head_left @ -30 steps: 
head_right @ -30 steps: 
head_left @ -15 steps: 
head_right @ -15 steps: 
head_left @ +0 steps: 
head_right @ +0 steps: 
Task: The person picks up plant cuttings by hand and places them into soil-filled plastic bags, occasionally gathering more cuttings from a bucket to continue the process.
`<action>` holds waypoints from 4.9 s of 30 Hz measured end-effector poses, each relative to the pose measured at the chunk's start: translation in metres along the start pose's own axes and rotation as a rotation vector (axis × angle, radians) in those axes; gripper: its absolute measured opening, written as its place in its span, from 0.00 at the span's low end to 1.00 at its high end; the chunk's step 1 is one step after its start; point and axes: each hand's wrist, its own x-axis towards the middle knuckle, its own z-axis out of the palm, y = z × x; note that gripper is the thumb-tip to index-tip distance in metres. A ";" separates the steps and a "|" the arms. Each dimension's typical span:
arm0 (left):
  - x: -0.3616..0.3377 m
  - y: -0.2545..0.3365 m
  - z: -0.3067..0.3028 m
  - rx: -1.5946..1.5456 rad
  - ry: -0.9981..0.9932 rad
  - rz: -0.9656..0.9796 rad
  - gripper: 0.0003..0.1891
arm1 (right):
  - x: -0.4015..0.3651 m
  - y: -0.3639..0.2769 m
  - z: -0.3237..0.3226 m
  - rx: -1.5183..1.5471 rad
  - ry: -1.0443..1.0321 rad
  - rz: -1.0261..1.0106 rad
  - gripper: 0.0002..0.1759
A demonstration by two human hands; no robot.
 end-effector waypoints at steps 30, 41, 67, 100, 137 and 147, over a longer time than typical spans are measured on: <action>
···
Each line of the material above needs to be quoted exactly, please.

head_left @ -30 steps: 
head_right @ -30 steps: 
head_left @ -15 steps: 
head_right @ -15 steps: 
head_left @ +0 steps: 
head_right @ +0 steps: 
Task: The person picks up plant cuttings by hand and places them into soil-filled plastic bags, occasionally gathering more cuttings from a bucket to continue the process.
`<action>` holds waypoints from 4.9 s of 30 Hz measured end-effector poses, each relative to the pose measured at the chunk's start: translation in metres along the start pose's own axes and rotation as a rotation vector (axis × angle, radians) in those axes; gripper: its absolute measured opening, written as its place in its span, from 0.00 at the span's low end to 1.00 at its high end; the chunk's step 1 is one step after its start; point and axes: each hand's wrist, its own x-axis towards the middle knuckle, its own z-axis out of the palm, y = z × x; note that gripper is the thumb-tip to index-tip distance in metres. A ";" separates the steps and a "|" the arms. Each dimension's typical span:
arm0 (left):
  - x: -0.3616..0.3377 m
  - y: -0.2545..0.3365 m
  - z: -0.3067..0.3028 m
  - rx: -1.5946..1.5456 rad
  - ry: -0.9981..0.9932 rad
  - rz: -0.9656..0.9796 rad
  - gripper: 0.0003..0.1891
arm1 (right):
  - x: -0.4015..0.3651 m
  - y: -0.3639..0.2769 m
  - z: -0.3237..0.3226 m
  - rx: -1.5183..1.5471 rad
  - ry: -1.0443..1.0321 rad
  - rz: -1.0261..1.0106 rad
  - gripper: 0.0002..0.1759
A demonstration by two human hands; no robot.
 end-effector waypoints at steps 30, 41, 67, 100, 137 and 147, over a longer time than typical spans are measured on: <action>

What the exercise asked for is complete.